- _Exercise prompt_
Set down a true copy of the data, with all pictures left out.

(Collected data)
=== Section Start ===

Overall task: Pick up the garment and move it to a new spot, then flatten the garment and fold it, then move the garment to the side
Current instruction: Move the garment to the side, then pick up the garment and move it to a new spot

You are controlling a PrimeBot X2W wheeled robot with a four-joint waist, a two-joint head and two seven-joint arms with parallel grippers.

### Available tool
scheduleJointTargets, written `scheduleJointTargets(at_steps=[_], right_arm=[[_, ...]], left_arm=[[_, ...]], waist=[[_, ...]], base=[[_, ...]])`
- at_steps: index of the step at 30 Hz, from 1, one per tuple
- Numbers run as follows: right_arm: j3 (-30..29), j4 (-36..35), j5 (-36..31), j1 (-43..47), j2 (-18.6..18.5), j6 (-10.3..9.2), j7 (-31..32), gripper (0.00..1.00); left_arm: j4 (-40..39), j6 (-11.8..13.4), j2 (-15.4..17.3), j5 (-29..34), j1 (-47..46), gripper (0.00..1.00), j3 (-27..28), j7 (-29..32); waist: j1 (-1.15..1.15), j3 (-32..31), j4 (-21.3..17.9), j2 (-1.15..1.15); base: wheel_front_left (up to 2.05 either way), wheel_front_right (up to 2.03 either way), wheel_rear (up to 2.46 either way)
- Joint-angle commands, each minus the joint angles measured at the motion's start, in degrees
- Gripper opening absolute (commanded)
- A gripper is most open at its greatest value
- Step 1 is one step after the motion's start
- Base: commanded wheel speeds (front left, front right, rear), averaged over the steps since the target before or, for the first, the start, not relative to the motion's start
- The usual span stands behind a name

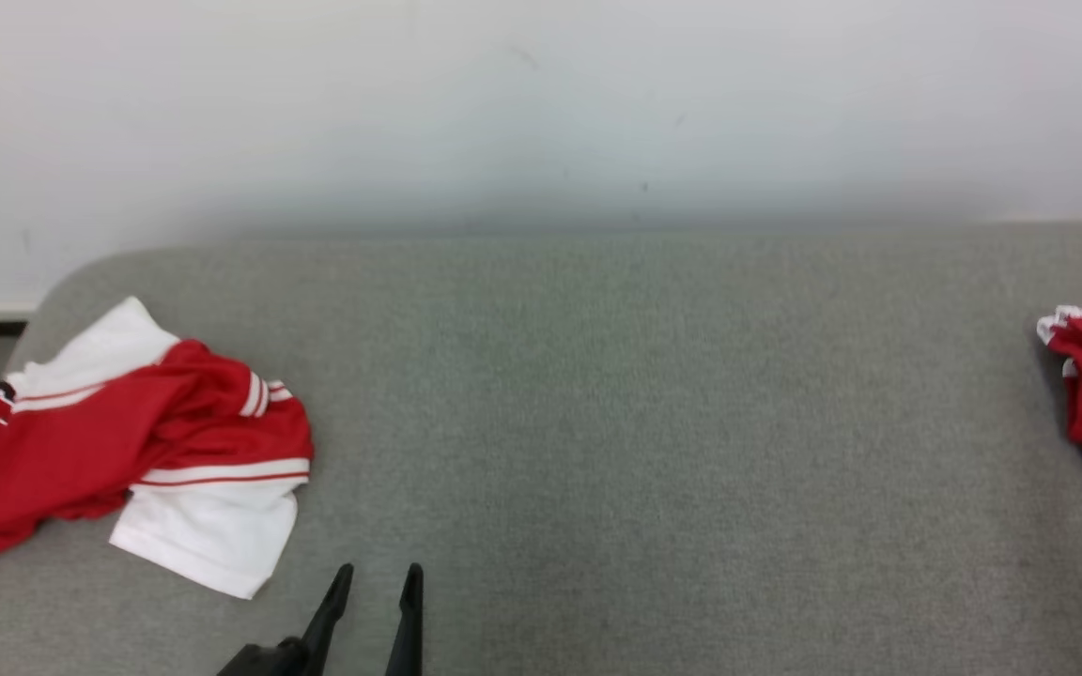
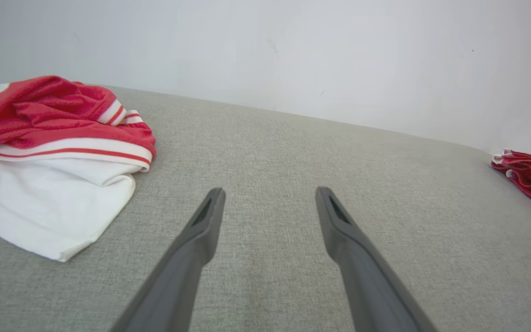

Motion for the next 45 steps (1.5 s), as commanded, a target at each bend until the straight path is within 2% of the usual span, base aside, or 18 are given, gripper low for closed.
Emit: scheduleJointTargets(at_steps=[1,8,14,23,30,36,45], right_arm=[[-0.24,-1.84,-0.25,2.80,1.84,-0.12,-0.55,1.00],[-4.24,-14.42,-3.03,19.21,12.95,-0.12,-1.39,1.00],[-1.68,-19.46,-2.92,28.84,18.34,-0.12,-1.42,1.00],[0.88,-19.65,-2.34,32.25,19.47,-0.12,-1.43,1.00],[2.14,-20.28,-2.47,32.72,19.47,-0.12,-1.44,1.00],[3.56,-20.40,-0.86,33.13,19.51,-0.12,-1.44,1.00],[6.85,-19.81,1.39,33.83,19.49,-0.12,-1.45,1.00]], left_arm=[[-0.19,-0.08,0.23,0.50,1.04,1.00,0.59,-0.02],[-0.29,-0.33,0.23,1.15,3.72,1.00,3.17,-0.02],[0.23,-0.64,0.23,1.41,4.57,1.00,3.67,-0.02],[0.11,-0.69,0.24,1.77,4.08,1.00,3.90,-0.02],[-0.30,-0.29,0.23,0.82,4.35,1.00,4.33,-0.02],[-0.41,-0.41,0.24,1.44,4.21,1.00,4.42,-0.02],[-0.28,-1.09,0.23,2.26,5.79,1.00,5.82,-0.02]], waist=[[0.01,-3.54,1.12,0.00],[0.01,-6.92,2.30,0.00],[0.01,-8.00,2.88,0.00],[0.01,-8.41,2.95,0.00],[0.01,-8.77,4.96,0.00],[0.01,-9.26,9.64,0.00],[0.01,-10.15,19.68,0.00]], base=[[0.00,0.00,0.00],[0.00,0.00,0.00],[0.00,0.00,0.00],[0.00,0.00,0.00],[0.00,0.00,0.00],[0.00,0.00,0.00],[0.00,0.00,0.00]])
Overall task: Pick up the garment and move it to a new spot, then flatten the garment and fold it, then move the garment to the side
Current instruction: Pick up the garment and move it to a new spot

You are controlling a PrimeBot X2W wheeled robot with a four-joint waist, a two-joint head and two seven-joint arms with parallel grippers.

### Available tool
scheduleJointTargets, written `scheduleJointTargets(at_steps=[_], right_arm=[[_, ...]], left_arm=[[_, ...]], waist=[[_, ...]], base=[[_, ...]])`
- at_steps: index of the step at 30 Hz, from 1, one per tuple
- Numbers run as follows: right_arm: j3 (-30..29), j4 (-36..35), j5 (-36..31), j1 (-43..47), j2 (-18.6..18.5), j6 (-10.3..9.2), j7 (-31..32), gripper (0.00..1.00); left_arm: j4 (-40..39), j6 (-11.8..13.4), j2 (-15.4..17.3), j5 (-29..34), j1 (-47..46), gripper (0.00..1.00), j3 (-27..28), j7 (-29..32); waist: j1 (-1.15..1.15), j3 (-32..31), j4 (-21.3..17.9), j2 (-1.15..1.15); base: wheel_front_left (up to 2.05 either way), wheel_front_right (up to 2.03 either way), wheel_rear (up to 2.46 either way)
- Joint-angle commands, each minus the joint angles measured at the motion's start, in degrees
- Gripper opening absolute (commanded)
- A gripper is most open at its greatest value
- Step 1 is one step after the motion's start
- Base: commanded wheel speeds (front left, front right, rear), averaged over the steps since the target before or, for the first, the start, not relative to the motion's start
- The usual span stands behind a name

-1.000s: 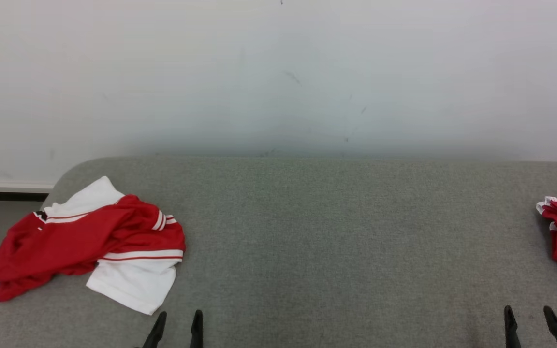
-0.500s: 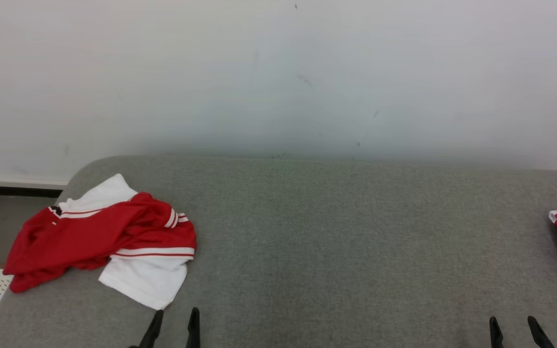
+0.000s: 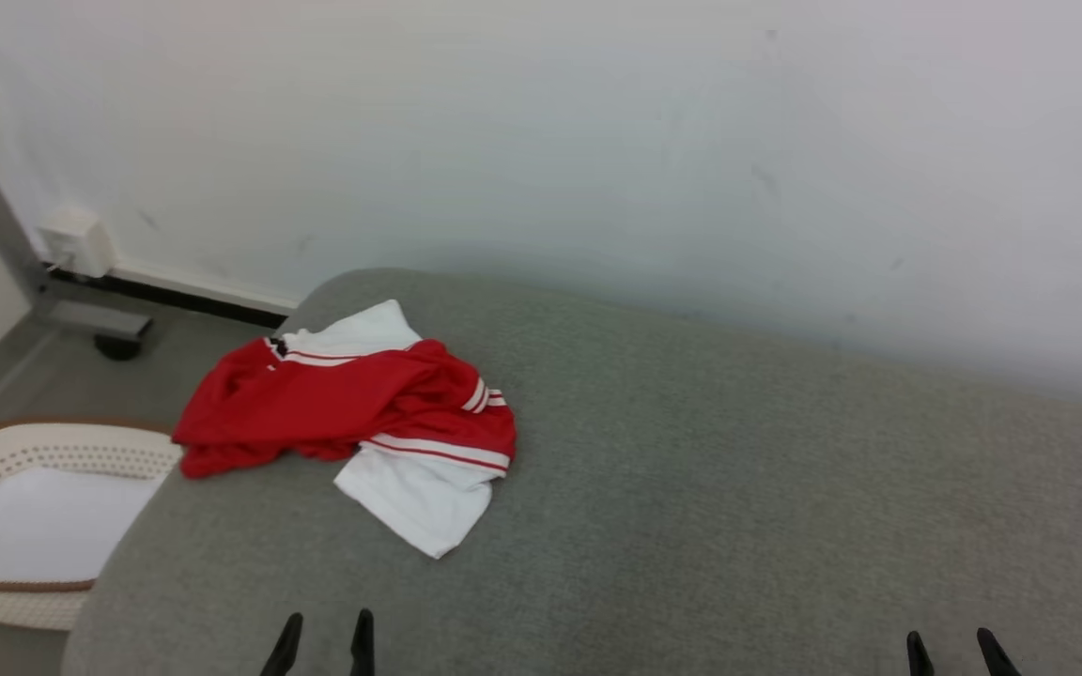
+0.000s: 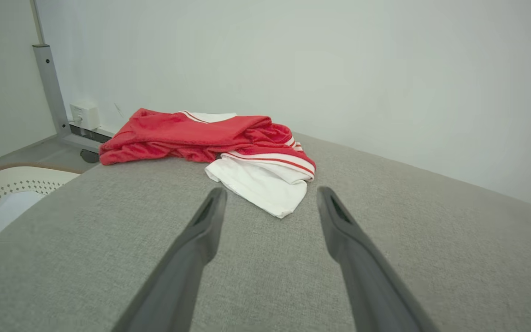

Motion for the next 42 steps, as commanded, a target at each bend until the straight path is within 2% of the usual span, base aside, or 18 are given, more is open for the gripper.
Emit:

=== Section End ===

- _Solution to the exercise_
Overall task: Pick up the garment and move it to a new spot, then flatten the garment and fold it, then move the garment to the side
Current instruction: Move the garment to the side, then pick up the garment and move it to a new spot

You are controlling a PrimeBot X2W wheeled robot with a four-joint waist, a two-joint head and two seven-joint arms with parallel grippers.

### Available tool
scheduleJointTargets, written `scheduleJointTargets(at_steps=[_], right_arm=[[_, ...]], left_arm=[[_, ...]], waist=[[_, ...]], base=[[_, ...]])`
- at_steps: index of the step at 30 Hz, from 1, one per tuple
- Numbers run as follows: right_arm: j3 (-30..29), j4 (-36..35), j5 (-36..31), j1 (-43..47), j2 (-18.6..18.5), j6 (-10.3..9.2), j7 (-31..32), gripper (0.00..1.00); left_arm: j4 (-40..39), j6 (-11.8..13.4), j2 (-15.4..17.3), j5 (-29..34), j1 (-47..46), gripper (0.00..1.00), j3 (-27..28), j7 (-29..32); waist: j1 (-1.15..1.15), j3 (-32..31), j4 (-21.3..17.9), j2 (-1.15..1.15); base: wheel_front_left (up to 2.05 either way), wheel_front_right (up to 2.03 either way), wheel_rear (up to 2.46 either way)
- Joint-angle commands, each minus the joint angles measured at the motion's start, in degrees
- Gripper opening absolute (commanded)
- A gripper is most open at its greatest value
- Step 1 is one step after the motion's start
- Base: commanded wheel speeds (front left, front right, rear), averaged over the steps since the target before or, for the first, the start, not relative to the motion's start
- The usual span stands behind a name


Motion for the next 45 steps (1.5 s), as commanded, a target at each bend until the straight path is within 2% of the usual span, base aside, or 18 are given, gripper low for closed.
Emit: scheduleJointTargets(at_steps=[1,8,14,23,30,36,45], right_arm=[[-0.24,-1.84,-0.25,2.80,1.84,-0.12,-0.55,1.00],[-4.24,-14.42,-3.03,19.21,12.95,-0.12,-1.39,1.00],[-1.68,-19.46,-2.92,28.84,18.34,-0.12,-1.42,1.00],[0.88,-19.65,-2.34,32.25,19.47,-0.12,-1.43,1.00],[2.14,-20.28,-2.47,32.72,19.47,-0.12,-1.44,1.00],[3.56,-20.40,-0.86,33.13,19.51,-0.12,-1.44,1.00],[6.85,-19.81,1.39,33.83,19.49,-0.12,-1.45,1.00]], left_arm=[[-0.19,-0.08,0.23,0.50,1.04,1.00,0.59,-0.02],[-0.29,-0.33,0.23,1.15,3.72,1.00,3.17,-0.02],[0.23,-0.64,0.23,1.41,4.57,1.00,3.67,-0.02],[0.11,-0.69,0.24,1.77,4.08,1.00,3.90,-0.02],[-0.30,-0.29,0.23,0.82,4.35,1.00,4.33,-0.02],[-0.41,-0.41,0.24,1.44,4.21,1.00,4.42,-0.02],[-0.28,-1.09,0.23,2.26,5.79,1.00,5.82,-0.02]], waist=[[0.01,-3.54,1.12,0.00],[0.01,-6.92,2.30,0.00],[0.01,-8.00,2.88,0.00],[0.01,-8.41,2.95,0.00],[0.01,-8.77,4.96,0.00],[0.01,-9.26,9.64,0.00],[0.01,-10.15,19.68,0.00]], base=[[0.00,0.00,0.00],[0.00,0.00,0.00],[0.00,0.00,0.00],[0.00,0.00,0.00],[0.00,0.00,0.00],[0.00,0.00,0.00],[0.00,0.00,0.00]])
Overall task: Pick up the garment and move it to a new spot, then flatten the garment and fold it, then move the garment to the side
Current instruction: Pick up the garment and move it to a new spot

You are controlling a PrimeBot X2W wheeled robot with a four-joint waist, a two-joint head and two seven-joint arms with parallel grippers.

### Available tool
scheduleJointTargets, written `scheduleJointTargets(at_steps=[_], right_arm=[[_, ...]], left_arm=[[_, ...]], waist=[[_, ...]], base=[[_, ...]])`
- at_steps: index of the step at 30 Hz, from 1, one per tuple
- Numbers run as follows: right_arm: j3 (-30..29), j4 (-36..35), j5 (-36..31), j1 (-43..47), j2 (-18.6..18.5), j6 (-10.3..9.2), j7 (-31..32), gripper (0.00..1.00); left_arm: j4 (-40..39), j6 (-11.8..13.4), j2 (-15.4..17.3), j5 (-29..34), j1 (-47..46), gripper (0.00..1.00), j3 (-27..28), j7 (-29..32); waist: j1 (-1.15..1.15), j3 (-32..31), j4 (-21.3..17.9), j2 (-1.15..1.15); base: wheel_front_left (up to 2.05 either way), wheel_front_right (up to 2.03 either way), wheel_rear (up to 2.46 either way)
- Joint-angle commands, each minus the joint angles measured at the motion's start, in degrees
- Gripper opening absolute (commanded)
- A gripper is most open at its greatest value
- Step 1 is one step after the motion's start
- Base: commanded wheel speeds (front left, front right, rear), averaged over the steps since the target before or, for the first, the start, not relative to the motion's start
- The usual span stands behind a name

-1.000s: 
-0.500s: 
+0.000s: 
+0.000s: 

Motion for the next 42 steps, as commanded, a target at each bend until the straight path is within 2% of the usual span, base aside, or 18 are given, more is open for the gripper.
Emit:

Work on this exercise is now finished.